- Task statement -
Look through the data below and count each line where the word "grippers" appears. Reply with the count alone.

- Given material -
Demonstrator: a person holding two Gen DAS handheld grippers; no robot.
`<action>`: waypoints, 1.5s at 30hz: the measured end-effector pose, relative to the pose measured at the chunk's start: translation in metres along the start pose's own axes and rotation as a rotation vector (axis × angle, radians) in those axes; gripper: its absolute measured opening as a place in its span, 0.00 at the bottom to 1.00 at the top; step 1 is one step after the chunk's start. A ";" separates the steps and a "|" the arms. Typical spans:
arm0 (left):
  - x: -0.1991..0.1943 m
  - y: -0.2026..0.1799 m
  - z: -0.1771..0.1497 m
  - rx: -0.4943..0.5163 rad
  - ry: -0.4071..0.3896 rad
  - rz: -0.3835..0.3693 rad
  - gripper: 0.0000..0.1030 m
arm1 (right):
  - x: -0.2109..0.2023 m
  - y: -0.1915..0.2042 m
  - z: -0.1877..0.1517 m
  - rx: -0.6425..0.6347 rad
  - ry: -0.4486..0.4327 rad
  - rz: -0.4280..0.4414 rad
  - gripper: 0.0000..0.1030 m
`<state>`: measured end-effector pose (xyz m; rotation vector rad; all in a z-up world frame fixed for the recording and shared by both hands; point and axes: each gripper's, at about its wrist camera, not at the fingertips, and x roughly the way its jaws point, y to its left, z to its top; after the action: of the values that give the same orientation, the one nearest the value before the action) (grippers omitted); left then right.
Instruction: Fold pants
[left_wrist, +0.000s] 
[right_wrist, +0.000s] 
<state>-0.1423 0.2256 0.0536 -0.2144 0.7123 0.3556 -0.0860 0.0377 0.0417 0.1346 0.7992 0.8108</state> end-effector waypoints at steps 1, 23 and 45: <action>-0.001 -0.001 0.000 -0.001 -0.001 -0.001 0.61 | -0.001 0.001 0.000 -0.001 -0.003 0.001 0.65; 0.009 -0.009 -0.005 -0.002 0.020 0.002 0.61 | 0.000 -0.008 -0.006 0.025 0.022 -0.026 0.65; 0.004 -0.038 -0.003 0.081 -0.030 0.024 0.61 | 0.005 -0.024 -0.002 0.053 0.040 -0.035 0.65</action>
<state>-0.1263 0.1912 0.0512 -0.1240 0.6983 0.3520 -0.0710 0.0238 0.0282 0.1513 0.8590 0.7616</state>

- Solved exercise -
2